Asteranthe lutea
- Conservation status: Endangered (IUCN 3.1)

Scientific classification
- Kingdom: Plantae
- Clade: Tracheophytes
- Clade: Angiosperms
- Clade: Magnoliids
- Order: Magnoliales
- Family: Annonaceae
- Genus: Asteranthe
- Species: A. lutea
- Binomial name: Asteranthe lutea Vollesen

= Asteranthe lutea =

- Genus: Asteranthe
- Species: lutea
- Authority: Vollesen
- Conservation status: EN

Species of plant

Asteranthe lutea is a species of plant in the genus Asteranthe. It is native to Tanzania. Kaj Borge Vollesen, the botanist who first formally described the species in 1980, named it after its yellow (luteus in Latin) petals.

==Description==
It is a bush reaching 4 meters in height. Its elliptical leaves are 7–18.5 by 2.7-9 centimeters. The bases of the leaves are rounded or notched at the point of attachment to the petioles. The tips of the leaves come to a short tapered tip. The leaves have 10-15 pairs of secondary veins emanating from their midribs. Its petioles are 3-5 millimeters long and covered in dense woolly hairs.

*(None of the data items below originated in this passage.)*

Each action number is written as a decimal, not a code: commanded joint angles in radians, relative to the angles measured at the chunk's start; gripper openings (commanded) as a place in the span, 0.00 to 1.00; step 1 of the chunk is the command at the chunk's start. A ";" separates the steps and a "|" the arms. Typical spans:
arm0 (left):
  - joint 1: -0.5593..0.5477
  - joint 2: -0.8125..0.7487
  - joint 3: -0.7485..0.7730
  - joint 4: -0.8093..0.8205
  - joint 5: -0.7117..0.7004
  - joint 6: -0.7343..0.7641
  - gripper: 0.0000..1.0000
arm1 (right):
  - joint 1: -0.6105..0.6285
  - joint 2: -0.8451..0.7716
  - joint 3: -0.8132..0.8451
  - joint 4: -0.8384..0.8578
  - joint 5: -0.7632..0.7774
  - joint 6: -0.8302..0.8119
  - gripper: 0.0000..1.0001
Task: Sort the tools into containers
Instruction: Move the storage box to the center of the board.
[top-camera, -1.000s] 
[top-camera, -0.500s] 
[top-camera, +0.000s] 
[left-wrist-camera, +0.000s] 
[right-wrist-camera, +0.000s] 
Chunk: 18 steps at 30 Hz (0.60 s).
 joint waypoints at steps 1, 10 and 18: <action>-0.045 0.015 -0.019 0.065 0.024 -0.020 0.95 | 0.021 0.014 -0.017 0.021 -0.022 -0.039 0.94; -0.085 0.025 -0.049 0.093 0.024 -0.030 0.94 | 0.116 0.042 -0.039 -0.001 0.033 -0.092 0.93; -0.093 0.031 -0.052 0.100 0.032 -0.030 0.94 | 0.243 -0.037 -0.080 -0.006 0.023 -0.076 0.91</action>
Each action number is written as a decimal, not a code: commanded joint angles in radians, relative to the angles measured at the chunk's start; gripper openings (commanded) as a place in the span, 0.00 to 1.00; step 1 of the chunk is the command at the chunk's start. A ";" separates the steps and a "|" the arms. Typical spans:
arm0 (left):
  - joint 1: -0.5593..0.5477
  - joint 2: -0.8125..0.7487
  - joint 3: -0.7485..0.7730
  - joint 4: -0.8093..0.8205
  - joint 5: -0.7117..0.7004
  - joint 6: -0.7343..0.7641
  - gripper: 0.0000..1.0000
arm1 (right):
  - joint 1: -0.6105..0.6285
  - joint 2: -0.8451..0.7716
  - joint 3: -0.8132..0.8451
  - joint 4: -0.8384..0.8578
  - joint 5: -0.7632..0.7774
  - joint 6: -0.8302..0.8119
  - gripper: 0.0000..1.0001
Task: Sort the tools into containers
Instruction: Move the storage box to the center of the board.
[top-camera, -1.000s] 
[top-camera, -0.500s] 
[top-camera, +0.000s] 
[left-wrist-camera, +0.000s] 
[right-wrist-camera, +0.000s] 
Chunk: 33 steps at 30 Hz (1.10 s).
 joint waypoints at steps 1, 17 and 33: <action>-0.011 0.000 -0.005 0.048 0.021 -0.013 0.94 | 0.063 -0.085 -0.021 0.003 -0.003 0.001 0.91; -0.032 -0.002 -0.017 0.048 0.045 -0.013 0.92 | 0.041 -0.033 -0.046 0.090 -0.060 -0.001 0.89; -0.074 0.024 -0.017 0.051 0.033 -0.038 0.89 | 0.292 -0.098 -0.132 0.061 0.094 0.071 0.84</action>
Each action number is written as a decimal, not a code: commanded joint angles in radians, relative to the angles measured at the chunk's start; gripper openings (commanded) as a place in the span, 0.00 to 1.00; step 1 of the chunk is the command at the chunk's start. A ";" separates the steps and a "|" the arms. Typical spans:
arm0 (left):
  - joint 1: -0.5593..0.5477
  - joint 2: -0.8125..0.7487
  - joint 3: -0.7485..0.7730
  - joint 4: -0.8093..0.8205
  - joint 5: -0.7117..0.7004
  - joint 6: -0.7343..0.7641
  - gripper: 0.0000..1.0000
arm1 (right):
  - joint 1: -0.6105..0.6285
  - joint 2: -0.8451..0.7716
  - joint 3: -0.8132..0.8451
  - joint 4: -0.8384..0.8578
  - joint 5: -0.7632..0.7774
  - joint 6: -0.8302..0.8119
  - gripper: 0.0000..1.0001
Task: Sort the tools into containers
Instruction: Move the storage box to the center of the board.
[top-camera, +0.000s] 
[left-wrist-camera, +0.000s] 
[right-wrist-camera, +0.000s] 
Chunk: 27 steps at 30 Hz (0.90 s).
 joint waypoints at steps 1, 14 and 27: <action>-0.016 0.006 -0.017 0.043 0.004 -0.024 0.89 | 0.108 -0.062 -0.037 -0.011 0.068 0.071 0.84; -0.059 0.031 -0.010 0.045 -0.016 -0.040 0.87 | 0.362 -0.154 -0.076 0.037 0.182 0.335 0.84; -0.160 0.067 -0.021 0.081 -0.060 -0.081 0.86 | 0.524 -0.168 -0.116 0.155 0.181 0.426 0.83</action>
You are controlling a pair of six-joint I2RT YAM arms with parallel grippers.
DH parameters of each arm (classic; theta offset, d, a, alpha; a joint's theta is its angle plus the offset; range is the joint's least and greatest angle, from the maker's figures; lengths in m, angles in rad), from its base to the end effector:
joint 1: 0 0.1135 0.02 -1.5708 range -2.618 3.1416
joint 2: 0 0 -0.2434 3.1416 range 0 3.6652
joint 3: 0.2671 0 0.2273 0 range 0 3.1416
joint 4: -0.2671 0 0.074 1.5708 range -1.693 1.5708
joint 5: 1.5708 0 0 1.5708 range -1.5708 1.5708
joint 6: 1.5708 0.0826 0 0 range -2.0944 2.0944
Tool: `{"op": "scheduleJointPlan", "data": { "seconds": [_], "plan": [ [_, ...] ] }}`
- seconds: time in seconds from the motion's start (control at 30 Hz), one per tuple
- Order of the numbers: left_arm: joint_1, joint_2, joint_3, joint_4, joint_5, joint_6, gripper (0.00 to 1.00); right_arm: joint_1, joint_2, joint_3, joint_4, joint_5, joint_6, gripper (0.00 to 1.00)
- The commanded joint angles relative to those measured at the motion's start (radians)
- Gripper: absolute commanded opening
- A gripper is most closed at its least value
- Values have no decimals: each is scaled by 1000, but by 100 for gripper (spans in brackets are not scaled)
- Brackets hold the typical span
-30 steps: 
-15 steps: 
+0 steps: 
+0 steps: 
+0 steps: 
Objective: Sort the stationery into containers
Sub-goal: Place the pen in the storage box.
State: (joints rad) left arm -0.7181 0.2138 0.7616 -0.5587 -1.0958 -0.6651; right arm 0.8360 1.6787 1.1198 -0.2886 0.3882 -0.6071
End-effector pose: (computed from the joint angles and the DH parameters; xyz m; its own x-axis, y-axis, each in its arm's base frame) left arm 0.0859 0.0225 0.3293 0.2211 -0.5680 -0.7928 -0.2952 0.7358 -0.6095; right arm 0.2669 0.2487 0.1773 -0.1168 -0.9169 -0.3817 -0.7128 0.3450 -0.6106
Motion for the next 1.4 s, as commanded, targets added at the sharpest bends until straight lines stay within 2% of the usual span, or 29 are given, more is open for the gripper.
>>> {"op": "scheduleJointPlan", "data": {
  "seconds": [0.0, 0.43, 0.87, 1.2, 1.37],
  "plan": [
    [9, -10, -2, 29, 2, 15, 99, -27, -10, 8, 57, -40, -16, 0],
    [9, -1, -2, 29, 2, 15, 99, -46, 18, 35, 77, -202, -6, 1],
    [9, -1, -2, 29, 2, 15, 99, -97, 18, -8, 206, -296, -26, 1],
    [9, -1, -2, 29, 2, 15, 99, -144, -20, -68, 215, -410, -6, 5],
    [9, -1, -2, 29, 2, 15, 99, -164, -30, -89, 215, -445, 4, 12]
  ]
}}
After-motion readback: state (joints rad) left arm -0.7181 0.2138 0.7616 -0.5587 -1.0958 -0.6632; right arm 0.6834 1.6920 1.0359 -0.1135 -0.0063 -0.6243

Its solitary, fragrant flowers are on 2-8 millimeter long pedicels that occur at extra-axillary or terminal positions. Its pedicels are covered in dense white woolly hairs and have an oval, green bracteole that is 6–8 by 5-7 millimeters. The bracteoles have a notched base and come to point at their tip. Its green, oval sepals are 1-1.5 by 0.8-1.2 centimeters and come to a tapering point at their tips. The sepals have white silky hairs at their base. Its mature, fleshy petals are yellow with streaks of red highlights at their base. The base of the petals form a 10 millimeter long tube, with free triangular lobes that are 2-2.4 by 1.2-1.5 millimeters and come to a tapering point at their tip. The outer surface of the petals is covered in dense, silky white hairs. The inner surface of the petals is covered in woolly hairs that are more rigid at the petal's apex. Its flowers have 250-300 yellow stamens that are 3 millimeters long with longitudinal grooves that separate the lobes of their anthers. The tissue connecting the lobes of the anthers is over-grown to form a convex cap covered in fine hairs. Its flowers have 3-10 carpels that are 2.5 millimeters long and covered in dense woolly hairs. Its rectangular to cylindrical styles are 1 millimeter long with a wide tip that is folded in to form a groove. The styles are covered in silky hairs.

===Reproductive biology===
The pollen of A. lutea is shed as permanent tetrads.

===Habitat and distribution===
It has been observed growing in dense forests near rivers.

===Uses===
Extracts from its root and stem bark has been reported to contain bioactive molecules with larvicidal properties in tests with Anopheles gambiae larva.